Although the crest is restricted to ages 21 and older, Kavuluru’s team found by analyzing common media conversations that underage users have ways to buy Juul, and over use the devices secretly at home and at school.

“Juul came onto our radar rearmost fall, and we started tracking it on Twitter, where social media rabbit on among teens is not as inhibited as on Facebook, where their parents may be,” Kavuluru thought in a telephone interview.

Introduced in 2015, Juul is the most popular e-cigarette with scarcely 50 percent market share as of January 2018, the study band notes. Charged via USB, the device comes with disposable pods checking a 5-percent nicotine liquid, with each pod said to be roughly similar to one pack of cigarettes or 200 puffs from traditional cigarettes. Although Juul is advertised for grown-up smokers seeking an alternative to cigarettes, many young people who maintain never smoked have taken to the device.

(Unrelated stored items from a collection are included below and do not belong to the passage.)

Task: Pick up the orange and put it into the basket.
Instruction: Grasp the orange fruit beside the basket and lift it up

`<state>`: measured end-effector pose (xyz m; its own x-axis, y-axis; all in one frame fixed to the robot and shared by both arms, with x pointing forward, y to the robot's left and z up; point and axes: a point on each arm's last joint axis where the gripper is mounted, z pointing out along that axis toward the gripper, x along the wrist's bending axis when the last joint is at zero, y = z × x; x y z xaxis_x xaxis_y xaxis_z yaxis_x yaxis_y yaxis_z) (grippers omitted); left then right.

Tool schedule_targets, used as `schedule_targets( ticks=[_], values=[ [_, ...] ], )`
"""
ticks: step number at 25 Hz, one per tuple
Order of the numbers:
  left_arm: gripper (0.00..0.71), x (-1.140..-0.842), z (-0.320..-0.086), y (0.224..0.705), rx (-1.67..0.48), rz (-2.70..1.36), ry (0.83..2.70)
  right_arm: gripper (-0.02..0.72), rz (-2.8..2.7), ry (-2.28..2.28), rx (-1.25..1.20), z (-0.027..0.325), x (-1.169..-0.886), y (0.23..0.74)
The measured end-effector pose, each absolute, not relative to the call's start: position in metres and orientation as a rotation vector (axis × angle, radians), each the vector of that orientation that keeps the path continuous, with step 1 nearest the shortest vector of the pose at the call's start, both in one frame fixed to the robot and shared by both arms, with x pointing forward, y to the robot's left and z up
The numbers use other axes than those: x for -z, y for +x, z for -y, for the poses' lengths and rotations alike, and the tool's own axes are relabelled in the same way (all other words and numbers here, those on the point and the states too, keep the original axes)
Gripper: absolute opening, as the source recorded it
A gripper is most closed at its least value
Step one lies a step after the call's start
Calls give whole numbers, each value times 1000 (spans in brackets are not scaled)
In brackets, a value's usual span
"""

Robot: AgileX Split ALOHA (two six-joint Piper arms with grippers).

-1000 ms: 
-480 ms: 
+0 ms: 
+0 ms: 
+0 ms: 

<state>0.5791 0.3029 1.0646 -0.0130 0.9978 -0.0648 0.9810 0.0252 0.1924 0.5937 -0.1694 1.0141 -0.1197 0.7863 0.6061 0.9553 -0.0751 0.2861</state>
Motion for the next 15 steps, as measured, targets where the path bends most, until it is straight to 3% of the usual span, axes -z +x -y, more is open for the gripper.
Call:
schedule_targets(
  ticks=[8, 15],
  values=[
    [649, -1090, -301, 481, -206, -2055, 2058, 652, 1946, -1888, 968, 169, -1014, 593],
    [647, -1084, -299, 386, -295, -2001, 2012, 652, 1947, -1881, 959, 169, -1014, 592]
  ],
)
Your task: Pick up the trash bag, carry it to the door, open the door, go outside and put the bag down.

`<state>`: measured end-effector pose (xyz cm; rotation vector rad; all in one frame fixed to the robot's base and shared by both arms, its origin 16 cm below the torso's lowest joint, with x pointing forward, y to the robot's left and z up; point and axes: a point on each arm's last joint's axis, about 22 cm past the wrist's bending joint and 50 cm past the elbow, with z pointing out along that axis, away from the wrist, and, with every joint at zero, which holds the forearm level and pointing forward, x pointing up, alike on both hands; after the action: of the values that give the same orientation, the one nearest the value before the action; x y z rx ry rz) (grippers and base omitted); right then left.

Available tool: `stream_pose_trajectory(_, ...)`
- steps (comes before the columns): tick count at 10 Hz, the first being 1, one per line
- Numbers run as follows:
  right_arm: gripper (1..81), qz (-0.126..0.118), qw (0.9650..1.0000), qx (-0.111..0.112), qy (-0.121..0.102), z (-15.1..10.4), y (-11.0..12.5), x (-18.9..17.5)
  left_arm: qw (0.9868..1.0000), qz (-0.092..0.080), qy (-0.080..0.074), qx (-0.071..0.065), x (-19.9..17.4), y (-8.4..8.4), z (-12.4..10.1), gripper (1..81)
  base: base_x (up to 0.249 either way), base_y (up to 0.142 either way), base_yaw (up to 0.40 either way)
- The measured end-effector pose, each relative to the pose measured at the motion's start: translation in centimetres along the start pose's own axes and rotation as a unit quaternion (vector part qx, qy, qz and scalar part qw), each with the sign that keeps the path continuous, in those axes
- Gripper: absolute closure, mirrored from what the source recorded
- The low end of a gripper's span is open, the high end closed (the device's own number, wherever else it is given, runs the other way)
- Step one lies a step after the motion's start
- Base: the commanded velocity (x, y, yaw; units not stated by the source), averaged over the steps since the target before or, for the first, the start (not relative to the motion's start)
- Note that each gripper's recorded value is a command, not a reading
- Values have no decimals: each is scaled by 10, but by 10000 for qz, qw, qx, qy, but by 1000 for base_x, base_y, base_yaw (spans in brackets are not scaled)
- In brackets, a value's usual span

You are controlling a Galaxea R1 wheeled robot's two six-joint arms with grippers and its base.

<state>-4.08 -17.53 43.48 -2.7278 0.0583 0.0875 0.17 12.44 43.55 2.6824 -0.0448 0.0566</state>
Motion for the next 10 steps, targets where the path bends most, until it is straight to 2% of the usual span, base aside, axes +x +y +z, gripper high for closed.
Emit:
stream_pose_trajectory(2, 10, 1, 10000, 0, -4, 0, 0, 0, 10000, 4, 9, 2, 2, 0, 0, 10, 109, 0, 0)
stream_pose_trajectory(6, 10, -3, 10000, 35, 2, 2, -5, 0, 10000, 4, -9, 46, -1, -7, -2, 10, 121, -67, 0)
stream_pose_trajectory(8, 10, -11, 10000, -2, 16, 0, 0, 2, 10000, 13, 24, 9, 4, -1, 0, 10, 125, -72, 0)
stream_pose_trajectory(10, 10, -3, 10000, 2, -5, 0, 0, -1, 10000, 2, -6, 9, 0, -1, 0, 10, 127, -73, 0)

According to a research the humanities in the journal Tobacco Control, Kavuluru and colleagues analyzed more than 250,000 messages on Chirrup and Reddit between October 2017 and February 2018.

On Twitter, about one-third of the stations were original tweets, and the rest were retweets by others. On this podium in particular, Juul was frequently used as a verb, as in “trying to Juul in the bathroom,” the researchers note.

“It’s an pursuit that people can do together,” Kavuluru said. “It makes them pet like they belong to a group and can relax together.”

Juul intimates were also often associated with school sites and keep secret places in those locations, such as bathrooms, toilets or locker rooms, the researchers establish. Nearly 8,000 tweets mentioned Christmas and Valentine’s Day gifts correlated to Juul, with some users hoping for pods as gifts.

Another just about 1,800 unique tweets contained terms related to nicotine dependence, counting the words crave, addiction, addicted. Several Twitter users praised they were addicted to Juul, often in a light-hearted manner, and others articulate they were glad they’re not addicted.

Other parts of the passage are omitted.